Although we haven't been back here in 11 years, we have seen Helen several times when she has been back out west visiting friends and relatives, the last time being about four years ago. We had lunch at the bar and visited for about 90 minutes, then went back to the coach to finish setting up. Unfortunately, this campground is even more buried in trees than the last and try as I might, I could not get any satellite reception on either the rooftop antenna or our portable one. So, another week without satellite TV. We do get a couple of the local network stations over the air, so we are not completely cut off. After we finished setting up we went back down to the bar and sat outside on the deck, with a great view of the lake, and talked for a couple of hours. About 8:00 we finally went back to the coach, watched a little TV and then went to bed. We are going to be here in Pittsfield for a week.

Thursday, August 10th, I took the Jeep into a local service shop around 8:30 to drop it off for a brake job. The car has almost a hundred thousand miles and still the original brakes.
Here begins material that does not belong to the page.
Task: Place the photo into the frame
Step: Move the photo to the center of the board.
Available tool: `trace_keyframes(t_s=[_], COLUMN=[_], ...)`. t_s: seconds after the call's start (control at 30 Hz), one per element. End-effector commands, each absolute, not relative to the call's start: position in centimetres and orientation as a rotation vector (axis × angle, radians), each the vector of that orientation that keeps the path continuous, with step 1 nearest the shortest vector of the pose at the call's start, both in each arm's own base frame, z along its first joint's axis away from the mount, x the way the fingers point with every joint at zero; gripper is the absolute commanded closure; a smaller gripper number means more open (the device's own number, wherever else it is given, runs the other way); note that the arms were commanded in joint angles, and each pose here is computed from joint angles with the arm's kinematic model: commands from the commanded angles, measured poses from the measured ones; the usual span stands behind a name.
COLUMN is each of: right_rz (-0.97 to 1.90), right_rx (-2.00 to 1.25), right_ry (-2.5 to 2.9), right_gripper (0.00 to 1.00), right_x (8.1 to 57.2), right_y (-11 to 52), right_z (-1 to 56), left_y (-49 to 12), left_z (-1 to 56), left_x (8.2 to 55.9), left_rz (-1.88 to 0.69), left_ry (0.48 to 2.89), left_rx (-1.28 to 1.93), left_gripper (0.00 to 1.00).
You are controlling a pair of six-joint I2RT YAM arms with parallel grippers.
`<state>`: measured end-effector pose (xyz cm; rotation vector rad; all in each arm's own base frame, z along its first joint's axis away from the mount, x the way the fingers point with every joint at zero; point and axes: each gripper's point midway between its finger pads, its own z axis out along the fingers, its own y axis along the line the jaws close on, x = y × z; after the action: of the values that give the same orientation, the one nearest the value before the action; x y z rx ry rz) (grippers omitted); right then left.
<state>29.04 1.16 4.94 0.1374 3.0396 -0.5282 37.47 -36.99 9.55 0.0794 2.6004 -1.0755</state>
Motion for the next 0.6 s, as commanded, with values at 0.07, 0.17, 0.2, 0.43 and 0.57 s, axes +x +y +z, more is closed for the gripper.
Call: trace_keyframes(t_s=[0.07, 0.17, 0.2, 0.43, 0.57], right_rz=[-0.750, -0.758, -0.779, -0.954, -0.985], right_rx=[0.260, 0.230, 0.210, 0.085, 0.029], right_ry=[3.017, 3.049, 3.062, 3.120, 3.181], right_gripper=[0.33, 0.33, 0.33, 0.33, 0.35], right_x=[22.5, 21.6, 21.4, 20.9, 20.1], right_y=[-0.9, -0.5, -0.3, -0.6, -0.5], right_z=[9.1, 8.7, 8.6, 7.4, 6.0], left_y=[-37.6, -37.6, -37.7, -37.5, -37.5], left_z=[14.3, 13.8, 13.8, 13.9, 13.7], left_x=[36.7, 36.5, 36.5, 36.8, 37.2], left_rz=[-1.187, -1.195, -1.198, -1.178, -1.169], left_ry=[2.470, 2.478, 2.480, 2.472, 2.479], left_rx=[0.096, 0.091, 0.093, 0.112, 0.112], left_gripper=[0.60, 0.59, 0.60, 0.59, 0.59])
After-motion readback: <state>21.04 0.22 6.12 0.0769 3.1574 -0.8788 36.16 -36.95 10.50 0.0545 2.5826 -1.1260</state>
The last time I had it serviced the Jeep dealer told me that the brakes were down to less than 5 percent useful life, so I figured it was time to get them redone. Helen suggested this place, which is right across the street from her bar. She said she just had the brakes on her SUV done there and she was happy with the work and knew the guy who owned the shop. After I dropped the car off I went for my walk, walking along the shore of Pontoosuc Lake. Very pretty, with a little fog on the far shore. After my walk I went back to the bar and went out with Helen to run a couple of errands, then to her house. She let me take her car and go back to the coach to pick up Jackie.
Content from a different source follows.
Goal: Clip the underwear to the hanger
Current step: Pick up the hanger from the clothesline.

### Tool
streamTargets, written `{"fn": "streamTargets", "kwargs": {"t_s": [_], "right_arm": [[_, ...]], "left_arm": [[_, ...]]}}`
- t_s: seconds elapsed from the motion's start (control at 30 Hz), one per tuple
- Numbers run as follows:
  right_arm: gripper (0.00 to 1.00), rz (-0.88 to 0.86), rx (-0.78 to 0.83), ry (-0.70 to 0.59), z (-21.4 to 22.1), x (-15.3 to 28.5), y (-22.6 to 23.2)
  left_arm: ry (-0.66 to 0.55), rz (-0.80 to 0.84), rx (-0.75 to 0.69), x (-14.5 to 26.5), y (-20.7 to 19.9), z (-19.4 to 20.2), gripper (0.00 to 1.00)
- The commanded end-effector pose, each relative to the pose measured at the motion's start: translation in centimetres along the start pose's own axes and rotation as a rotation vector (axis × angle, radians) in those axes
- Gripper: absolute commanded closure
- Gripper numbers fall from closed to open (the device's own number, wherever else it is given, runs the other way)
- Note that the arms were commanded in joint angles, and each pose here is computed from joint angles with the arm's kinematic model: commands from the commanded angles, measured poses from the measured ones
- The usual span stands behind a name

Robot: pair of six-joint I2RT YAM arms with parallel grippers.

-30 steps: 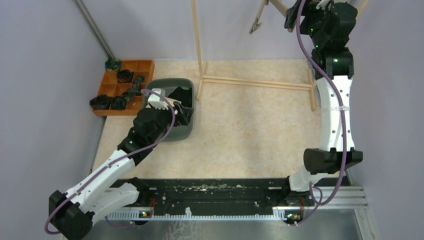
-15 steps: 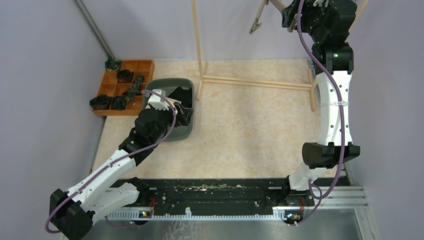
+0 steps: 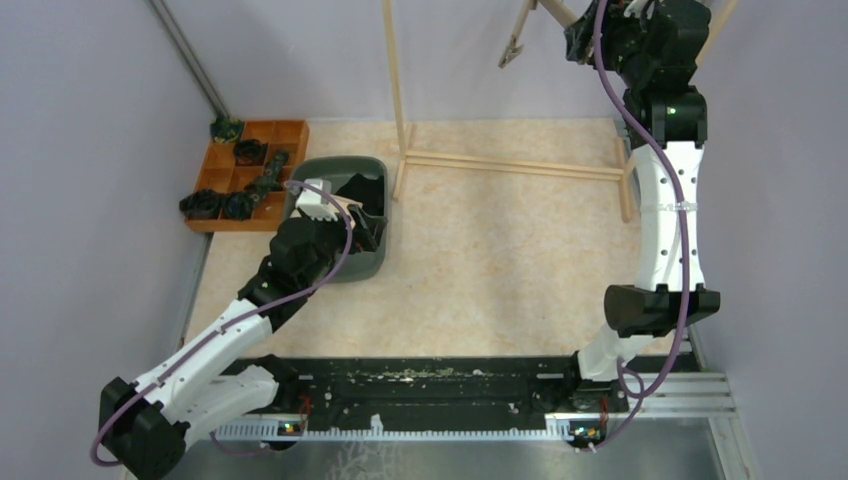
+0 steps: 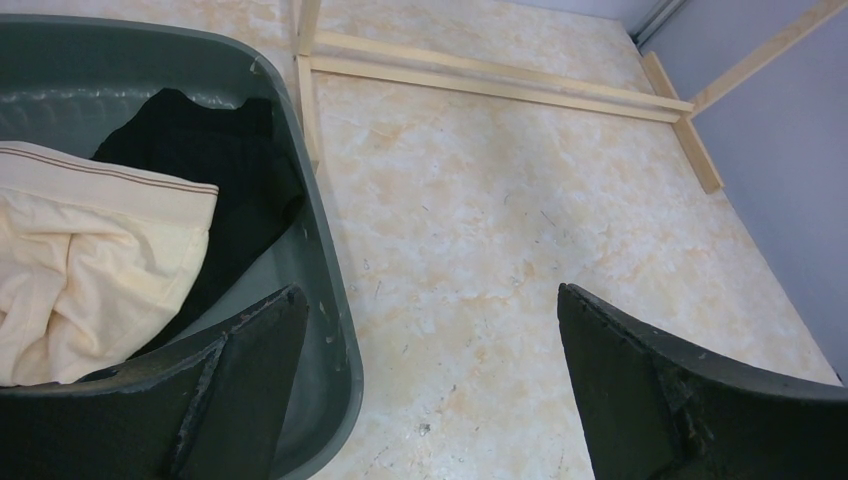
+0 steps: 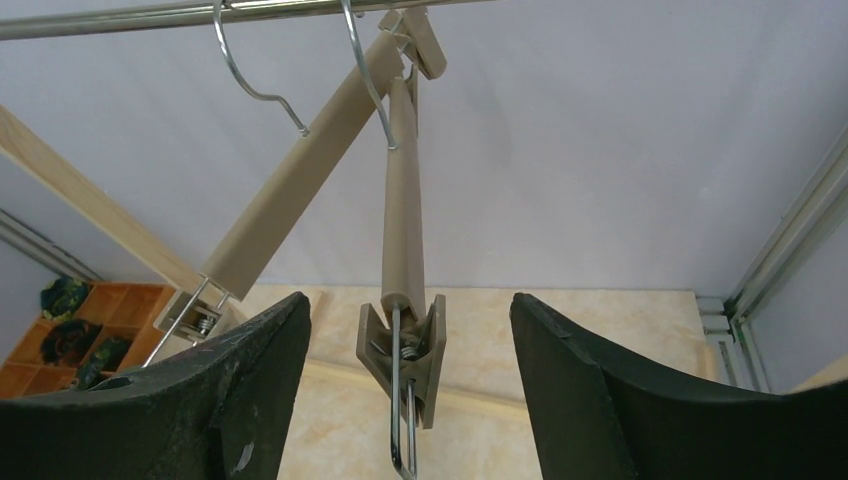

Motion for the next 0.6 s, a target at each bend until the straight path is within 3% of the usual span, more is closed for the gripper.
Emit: {"fn": "streamTargets", "kwargs": {"t_s": [0.0,0.33,0.57], "right_arm": [[0.27,0.003,0.006,-0.033,-0.8,-0.2,-0.3],[0.44,0.001,0.002,-0.039,-0.9,-0.5,-0.3],[0.44,0.006,0.008,-0.060,-1.7,0.0,-0.3]], "left_arm": [[-0.022,0.010,0.007,0.0,-0.2,-0.1,0.01],[-0.021,0.007,0.009,-0.1,-0.1,0.0,0.01],[-0.022,0.007,0.011,-0.1,-0.1,0.0,0.01]]}}
Point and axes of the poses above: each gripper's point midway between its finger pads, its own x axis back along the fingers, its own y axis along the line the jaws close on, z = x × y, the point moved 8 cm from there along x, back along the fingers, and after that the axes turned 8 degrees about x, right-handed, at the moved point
I went back and got Jackie, went back to Helen's and then Helen drove us north to Mt. Greylock State Reservation, a type of State Park. The park was established in 1898 and encompasses over 12,000 acres, including the highest point in the State, Mt. Greylock at 3,081 ft. Now that is only a pretty good size hill where I'm from in Arizona, but a real mountain here in the East. At the summit there is a 93 foot tower that is the Veteran's War Memorial. The tower has a beacon at the top, like a lighthouse, and stairs inside to take you to the observation deck just below the beacon. I walked to the top and took some photos. We walked around and looked at the great views on the summit for a while. You can see four states, Massachusetts, Vermont, New York and New Hampshire, on a clear day. Today there was a bit of ground fog that limited distant views, but it was still pretty. There is also a portion of the Appalachian National Scenic Trail that runs through the park, right across the summit. This trail runs from Northern Georgia 2,100 miles to Northern Maine. After our sightseeing we stopped at the Bascom Lodge, a small inn located at the summit, for lunch. After we had lunch we ran into a young guy who was hiking the trail. He started in Georgia in March and figures he will be done in early December in Maine. Yikes!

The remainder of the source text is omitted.